With its intrepid band of companions, Scattered All Over the Earth (the first novel of a trilogy) may bring to mind Alice’s Adventures in Wonderland or a surreal Wind in the Willows, but really is just another sui generis Yoko Tawada masterwork.
About the Author
Yoko Tawada was born in Tokyo in 1960, moved to Hamburg when she was twenty-two, and then to Berlin in 2006. She writes in both Japanese and German and has received the Akutagawa, Lessing, Kleist, Noma, Adelbert von Chamisso and Tanizaki prizes as well as the Goethe Medal. In 2018 her novel The Emissary won the National Book Award.

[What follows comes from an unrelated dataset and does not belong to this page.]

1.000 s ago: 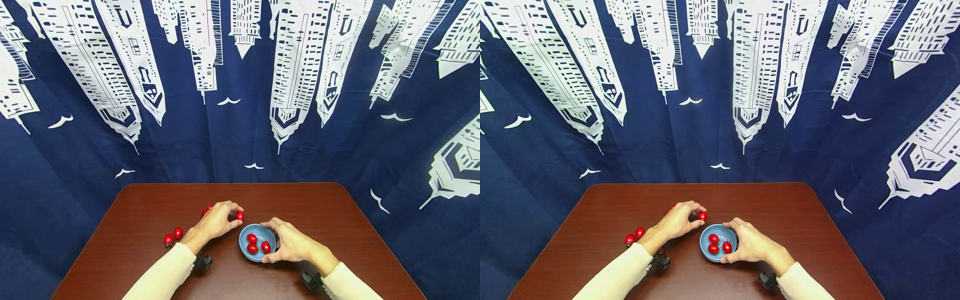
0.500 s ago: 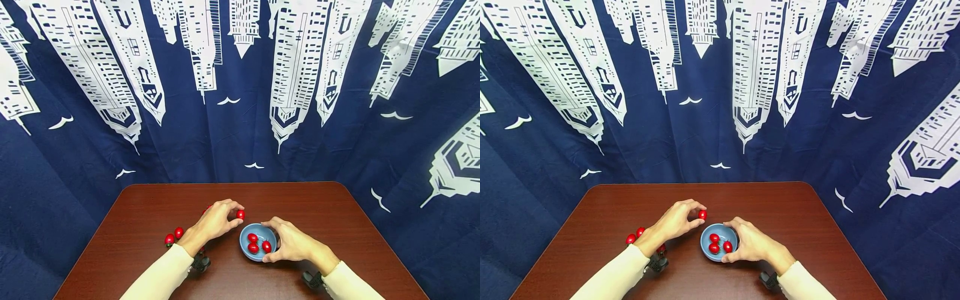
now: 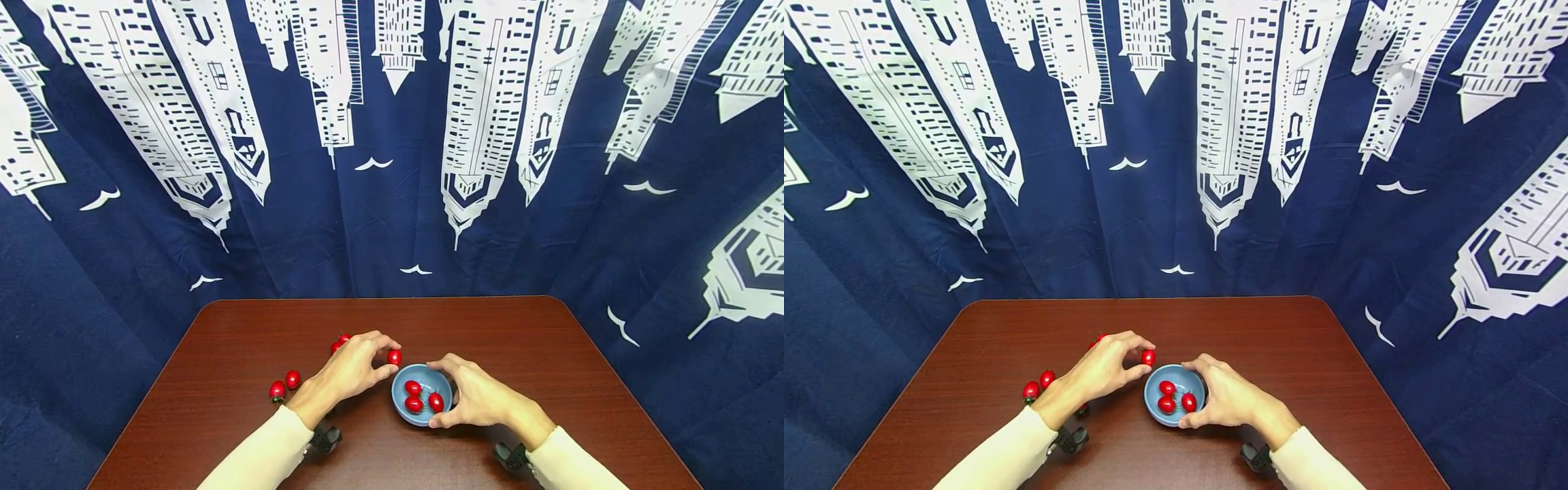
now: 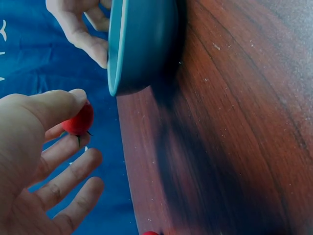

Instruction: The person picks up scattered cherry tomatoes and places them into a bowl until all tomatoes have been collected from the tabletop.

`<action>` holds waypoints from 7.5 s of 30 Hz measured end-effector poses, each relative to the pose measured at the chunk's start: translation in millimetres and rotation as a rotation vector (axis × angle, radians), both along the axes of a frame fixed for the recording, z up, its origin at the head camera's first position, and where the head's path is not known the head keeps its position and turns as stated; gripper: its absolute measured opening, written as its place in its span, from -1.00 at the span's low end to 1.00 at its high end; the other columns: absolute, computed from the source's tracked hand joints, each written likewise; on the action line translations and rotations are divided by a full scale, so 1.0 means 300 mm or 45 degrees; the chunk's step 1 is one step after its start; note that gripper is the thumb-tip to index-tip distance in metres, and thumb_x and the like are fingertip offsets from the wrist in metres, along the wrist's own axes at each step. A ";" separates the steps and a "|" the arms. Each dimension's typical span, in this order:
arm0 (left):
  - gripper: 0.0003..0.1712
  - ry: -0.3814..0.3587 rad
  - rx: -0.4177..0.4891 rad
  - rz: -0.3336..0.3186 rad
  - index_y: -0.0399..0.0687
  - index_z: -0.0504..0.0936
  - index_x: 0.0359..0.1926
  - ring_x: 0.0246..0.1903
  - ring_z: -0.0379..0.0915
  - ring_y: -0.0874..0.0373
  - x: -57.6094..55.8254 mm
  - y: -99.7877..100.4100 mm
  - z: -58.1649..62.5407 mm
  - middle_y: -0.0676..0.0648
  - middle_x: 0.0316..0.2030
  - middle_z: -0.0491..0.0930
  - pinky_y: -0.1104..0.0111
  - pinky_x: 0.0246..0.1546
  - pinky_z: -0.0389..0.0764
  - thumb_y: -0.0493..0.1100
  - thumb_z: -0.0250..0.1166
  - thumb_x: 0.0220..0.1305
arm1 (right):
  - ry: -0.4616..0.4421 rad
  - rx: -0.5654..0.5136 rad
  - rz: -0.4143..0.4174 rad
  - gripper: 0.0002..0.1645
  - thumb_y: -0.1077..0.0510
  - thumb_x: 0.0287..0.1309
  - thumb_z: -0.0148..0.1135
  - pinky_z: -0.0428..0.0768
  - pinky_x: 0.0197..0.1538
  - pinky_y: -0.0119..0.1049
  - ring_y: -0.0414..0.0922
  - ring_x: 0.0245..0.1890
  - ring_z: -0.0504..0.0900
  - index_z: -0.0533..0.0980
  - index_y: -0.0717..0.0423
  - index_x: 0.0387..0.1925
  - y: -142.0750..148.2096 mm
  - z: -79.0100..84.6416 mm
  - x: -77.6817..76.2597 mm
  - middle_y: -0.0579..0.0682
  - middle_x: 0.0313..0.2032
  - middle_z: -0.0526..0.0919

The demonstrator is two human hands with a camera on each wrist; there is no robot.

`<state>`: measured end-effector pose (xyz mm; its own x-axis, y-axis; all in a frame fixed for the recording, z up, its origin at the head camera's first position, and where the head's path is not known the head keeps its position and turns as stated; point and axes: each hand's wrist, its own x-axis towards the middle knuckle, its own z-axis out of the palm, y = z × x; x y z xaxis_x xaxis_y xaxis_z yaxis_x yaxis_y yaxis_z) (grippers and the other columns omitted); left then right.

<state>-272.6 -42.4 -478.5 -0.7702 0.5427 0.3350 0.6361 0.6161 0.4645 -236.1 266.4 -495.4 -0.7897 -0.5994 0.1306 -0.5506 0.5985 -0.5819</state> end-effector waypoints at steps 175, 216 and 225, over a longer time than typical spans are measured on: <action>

Margaret Mitsutani is a translator of Yoko Tawada (sharing her National Book Award) and Kenzaburo Oe (Japan’s 1994 Nobel Prize laureate).
Praise For…
Magnificently strange. Tawada is reminiscent of Nikolai Gogol, for whom the natural situation for a ghost story was a minor government employee saving up to buy a fancy coat, the natural destiny of a nose to haunt its owner as an overbearing nobleman. — Rivka Galchen - New York Times Magazine
What is true of Hiruko, Tawada suggests, is true of everyone from the harmless Nanook to an ultranationalist called Breivik: Our national identities are at bottom simulacra, copies of originals that no longer exist, if they ever did. — Ryan Ruby - The New York Times
Wonderful—what is truly affecting is Tawada’s language, which jumps off the page and practically sings. — Juan Vidal - NPR
Threats abound—a changing climate, terrorism, and hostile political structures create danger and uncertainty—but these characters carry within themselves the seeds of a possible new world. Yoko Tawada’s Scattered All Over the Earth is a cheerful dystopian novel that celebrates inventiveness, possibilities, and human connections.
— Foreword Reviews
Tawada expands upon the themes of language, immigration, globalization, and authenticity which underpin this slyly humorous first installment of a planned trilogy. — Kirkus, Starred Review
Tawada slyly interrogates shifting (disappearing) borders and populations, native (invented) identities, assumptions, and adaptations. Her most frequent translator, Mitsutani, brilliantly ciphers Tawada’s magnificently inventive wordplay. — Booklist
Playful and deeply inventive. — Julian Lucas - The New Yorker
“Monet’s colors change with each brushstroke, yet his landscapes appear as a whole,” Knut reflects, and Ms. Tawada’s characters are similarly impressionistic: mobile, protean and evanescent, whirled together in a manner that can seem insubstantial but combines to form a vision of beauty and calm. — Sam Sacks - The Wall Street Journal
Reading Yoko Tawada is a marvel…Scattered All Over the Earth is a reflection on language, migration and identity that manages to be entirely unpredictable.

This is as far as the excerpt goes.